Your business stays protected from penalties that can get pricey if you keep detailed records and watch out for common mistakes. Note that good GST compliance goes beyond following rules. It helps build an environmentally responsible, professional business that operates without hiccups.

Your small business thrives when you get these simple things right. Start using these GST practices today. You’ll handle your tax obligations with confidence while you grow your business.

FAQs

Q1. What is the GST threshold for small businesses in New Zealand? 

The GST threshold for small businesses in New Zealand is NZD 102,336.62. Once your business turnover reaches or exceeds this amount in any 12-month period, or if you expect to exceed it in the next 12 months, you must register for GST.

Q2. How often do I need to file GST returns? 

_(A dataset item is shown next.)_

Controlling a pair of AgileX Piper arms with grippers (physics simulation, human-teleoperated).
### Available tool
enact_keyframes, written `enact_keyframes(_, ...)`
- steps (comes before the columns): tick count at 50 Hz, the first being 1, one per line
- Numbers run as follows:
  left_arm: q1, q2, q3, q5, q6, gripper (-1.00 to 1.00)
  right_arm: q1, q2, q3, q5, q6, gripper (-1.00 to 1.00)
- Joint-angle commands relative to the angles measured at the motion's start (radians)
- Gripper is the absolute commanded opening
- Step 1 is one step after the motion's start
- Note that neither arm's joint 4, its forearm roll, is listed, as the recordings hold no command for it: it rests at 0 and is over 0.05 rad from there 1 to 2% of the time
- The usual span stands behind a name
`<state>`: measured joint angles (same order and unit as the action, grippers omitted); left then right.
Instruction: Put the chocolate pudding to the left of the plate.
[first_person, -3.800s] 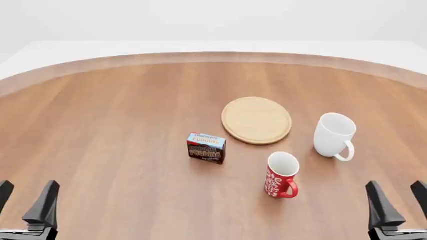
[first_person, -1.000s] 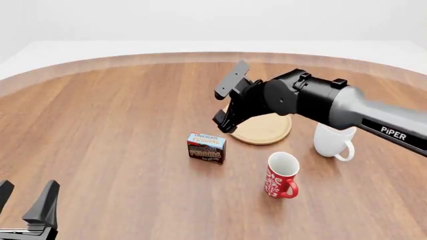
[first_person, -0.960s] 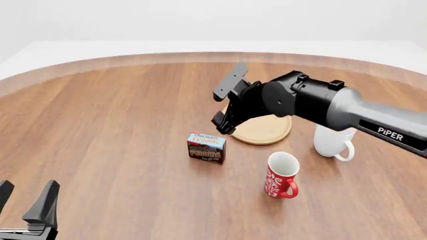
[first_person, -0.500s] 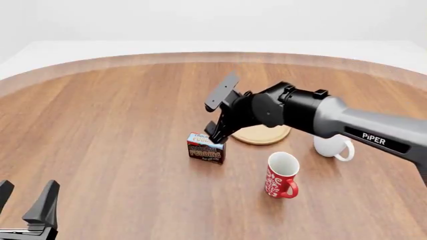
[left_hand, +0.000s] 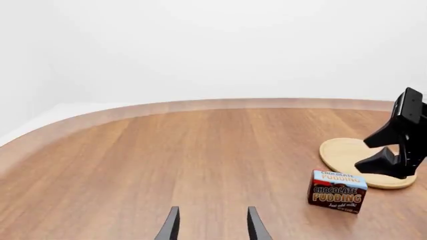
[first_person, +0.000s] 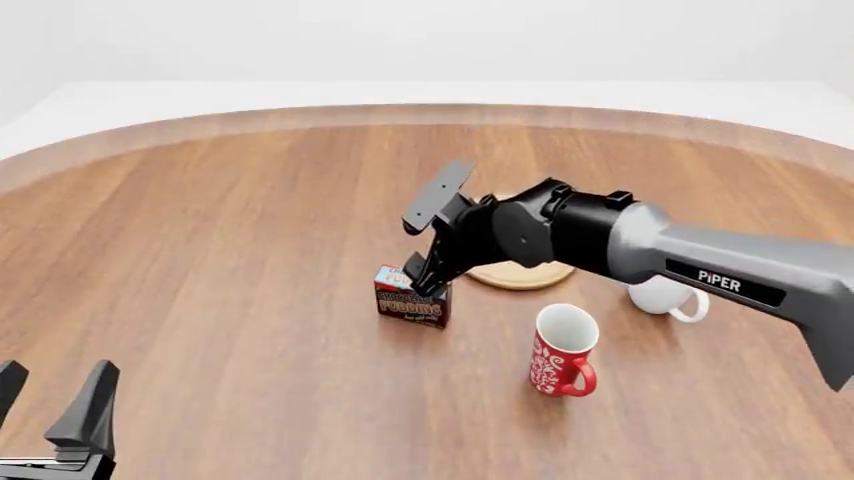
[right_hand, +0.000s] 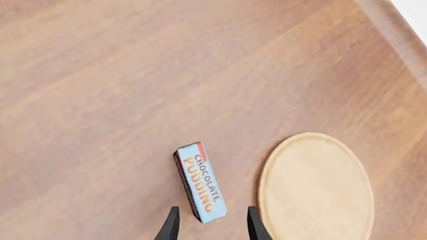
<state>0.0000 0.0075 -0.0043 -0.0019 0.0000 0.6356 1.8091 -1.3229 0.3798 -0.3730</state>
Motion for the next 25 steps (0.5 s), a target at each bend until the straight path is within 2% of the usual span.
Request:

You can choose to file GST returns monthly, two-monthly, or six-monthly. Monthly filing is mandatory for businesses with turnover exceeding NZD 24 million. Two-monthly is the default option, while six-monthly filing is available for businesses with turnover under NZD 500,000.

Q3. Can I claim GST on all business expenses? 

You can claim GST on most business-related expenses, but there are exceptions. You cannot claim GST on private use of business assets, financial transactions (like bank fees or interest), or donations. For expenses under NZD 17,056.10, you can claim the full GST if the primary purpose is for business.

Q4. What are the penalties for late GST filing or payment? 

Late filing penalties are NZD 85.28 if you’re on the payments basis and NZD 426.40 if you’re on the hybrid or invoice basis. Late payment penalties start at 1% on the day after the due date, increase to 4% after seven days, and add 1% every month the tax remains unpaid. Additional penalties may apply for tax shortfalls.

Q5. How long do I need to keep GST records? 

You must keep all GST records for a minimum of 7 years. These records should be in English or Māori unless you’ve received written permission to use another language. It’s important to maintain comprehensive documentation of all sales, income, purchases, and expenses during this period.